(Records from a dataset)
>>
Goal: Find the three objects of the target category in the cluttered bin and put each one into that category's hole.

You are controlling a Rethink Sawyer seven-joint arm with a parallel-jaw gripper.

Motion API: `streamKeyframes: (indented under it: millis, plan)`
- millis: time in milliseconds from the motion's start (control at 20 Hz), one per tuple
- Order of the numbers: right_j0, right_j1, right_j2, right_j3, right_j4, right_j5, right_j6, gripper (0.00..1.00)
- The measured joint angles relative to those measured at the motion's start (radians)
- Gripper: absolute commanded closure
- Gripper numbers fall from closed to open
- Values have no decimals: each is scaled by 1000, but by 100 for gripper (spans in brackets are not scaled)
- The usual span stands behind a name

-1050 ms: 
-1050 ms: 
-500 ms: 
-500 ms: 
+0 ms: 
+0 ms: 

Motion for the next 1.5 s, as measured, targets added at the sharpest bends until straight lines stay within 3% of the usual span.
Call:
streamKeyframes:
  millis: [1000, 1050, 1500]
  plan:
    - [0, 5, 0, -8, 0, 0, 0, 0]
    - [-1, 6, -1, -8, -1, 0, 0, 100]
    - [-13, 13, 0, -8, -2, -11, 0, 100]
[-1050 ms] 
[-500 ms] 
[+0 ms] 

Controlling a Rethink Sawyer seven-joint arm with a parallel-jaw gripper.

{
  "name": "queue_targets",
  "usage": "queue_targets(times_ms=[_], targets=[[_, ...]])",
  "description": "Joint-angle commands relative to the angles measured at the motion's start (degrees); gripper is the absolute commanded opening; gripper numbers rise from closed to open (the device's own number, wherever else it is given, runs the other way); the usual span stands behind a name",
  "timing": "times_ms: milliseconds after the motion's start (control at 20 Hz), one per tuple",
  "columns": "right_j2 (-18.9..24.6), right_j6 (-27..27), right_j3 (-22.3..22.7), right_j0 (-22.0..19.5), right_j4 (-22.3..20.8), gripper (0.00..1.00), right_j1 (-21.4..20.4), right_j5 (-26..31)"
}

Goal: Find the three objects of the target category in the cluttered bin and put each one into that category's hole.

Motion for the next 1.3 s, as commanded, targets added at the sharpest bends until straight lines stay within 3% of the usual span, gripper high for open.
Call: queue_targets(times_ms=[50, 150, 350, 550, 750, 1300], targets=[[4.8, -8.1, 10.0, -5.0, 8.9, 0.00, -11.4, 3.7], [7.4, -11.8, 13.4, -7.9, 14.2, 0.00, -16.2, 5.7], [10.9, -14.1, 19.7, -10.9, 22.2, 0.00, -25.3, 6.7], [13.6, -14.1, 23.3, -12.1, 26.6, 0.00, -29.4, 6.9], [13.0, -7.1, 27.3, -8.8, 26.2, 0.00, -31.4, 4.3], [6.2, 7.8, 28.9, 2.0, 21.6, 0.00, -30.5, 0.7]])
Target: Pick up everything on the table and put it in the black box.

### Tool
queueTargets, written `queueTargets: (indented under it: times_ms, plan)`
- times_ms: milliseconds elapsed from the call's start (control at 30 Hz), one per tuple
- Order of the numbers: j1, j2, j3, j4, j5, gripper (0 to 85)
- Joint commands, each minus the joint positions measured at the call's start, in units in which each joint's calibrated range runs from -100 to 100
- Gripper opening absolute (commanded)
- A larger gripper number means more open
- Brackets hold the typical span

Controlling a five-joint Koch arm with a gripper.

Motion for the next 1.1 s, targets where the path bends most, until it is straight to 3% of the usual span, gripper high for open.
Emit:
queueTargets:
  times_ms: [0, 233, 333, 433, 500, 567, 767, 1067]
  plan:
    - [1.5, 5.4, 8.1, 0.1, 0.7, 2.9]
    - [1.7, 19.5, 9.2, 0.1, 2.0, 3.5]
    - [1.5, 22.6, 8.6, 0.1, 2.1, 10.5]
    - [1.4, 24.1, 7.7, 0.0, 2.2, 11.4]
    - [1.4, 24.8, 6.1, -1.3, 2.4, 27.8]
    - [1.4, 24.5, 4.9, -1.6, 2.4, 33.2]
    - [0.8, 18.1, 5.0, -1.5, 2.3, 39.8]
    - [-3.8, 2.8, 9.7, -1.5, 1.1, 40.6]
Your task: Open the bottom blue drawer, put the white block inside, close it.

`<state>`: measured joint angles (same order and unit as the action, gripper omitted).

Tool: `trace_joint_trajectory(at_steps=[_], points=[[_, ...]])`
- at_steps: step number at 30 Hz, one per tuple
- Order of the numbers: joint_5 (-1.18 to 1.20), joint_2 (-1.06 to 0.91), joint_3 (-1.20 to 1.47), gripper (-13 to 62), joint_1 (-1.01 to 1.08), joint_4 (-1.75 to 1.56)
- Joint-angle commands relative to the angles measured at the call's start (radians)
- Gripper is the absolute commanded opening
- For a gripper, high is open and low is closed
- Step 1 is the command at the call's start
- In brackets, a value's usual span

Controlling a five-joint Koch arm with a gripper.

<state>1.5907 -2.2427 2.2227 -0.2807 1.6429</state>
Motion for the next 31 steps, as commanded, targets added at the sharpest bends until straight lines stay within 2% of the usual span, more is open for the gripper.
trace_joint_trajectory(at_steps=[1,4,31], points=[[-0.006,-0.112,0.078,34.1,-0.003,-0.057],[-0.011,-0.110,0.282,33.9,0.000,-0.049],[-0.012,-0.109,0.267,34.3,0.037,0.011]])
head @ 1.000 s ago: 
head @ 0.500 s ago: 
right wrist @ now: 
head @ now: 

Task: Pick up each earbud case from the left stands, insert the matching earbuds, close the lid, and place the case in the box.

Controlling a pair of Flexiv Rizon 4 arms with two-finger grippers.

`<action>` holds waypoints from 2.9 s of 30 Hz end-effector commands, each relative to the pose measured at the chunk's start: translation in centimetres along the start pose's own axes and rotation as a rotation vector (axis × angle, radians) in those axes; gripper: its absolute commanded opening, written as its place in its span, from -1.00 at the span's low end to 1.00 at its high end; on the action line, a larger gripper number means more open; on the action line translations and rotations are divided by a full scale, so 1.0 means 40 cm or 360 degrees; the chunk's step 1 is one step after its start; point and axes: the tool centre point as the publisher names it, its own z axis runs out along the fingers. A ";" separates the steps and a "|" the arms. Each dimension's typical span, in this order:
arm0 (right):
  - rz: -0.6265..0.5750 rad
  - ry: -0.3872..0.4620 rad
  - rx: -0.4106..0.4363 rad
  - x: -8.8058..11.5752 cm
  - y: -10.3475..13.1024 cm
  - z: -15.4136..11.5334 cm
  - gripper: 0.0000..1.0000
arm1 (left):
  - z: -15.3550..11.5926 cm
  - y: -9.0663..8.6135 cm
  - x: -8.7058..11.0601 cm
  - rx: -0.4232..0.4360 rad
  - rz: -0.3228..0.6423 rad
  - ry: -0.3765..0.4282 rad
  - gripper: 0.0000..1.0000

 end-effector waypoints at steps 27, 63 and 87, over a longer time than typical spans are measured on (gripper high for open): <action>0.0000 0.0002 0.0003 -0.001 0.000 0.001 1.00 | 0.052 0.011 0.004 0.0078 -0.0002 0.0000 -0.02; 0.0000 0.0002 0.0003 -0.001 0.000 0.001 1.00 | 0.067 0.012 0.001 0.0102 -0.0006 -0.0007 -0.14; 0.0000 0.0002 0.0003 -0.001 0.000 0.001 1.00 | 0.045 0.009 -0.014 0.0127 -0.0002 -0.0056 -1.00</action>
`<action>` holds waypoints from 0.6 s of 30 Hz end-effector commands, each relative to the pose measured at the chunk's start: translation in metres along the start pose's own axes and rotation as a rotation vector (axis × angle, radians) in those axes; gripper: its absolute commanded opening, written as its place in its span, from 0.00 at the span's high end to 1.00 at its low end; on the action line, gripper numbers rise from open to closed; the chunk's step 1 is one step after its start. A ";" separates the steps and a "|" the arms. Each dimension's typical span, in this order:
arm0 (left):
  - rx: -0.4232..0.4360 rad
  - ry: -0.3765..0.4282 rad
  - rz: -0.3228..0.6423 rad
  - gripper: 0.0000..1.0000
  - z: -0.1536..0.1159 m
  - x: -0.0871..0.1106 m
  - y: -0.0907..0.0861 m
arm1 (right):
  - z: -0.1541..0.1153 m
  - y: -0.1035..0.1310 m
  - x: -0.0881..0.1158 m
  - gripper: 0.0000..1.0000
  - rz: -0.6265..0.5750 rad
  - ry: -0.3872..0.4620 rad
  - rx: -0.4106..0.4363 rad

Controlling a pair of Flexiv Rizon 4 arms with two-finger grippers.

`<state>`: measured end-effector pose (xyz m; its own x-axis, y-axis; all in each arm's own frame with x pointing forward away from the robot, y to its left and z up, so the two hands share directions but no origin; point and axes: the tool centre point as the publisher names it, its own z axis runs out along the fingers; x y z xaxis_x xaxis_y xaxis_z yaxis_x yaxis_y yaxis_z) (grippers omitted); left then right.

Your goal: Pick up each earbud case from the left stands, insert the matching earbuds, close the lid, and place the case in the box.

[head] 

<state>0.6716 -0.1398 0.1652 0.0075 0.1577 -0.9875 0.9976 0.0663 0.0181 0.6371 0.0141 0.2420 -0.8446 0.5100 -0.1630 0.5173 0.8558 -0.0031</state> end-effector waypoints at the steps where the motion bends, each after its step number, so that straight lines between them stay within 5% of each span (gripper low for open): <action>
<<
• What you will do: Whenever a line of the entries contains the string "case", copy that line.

• Answer box:
Task: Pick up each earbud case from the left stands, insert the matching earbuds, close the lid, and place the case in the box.
Your goal: Pick up each earbud case from the left stands, insert the matching earbuds, close the lid, and place the case in the box.

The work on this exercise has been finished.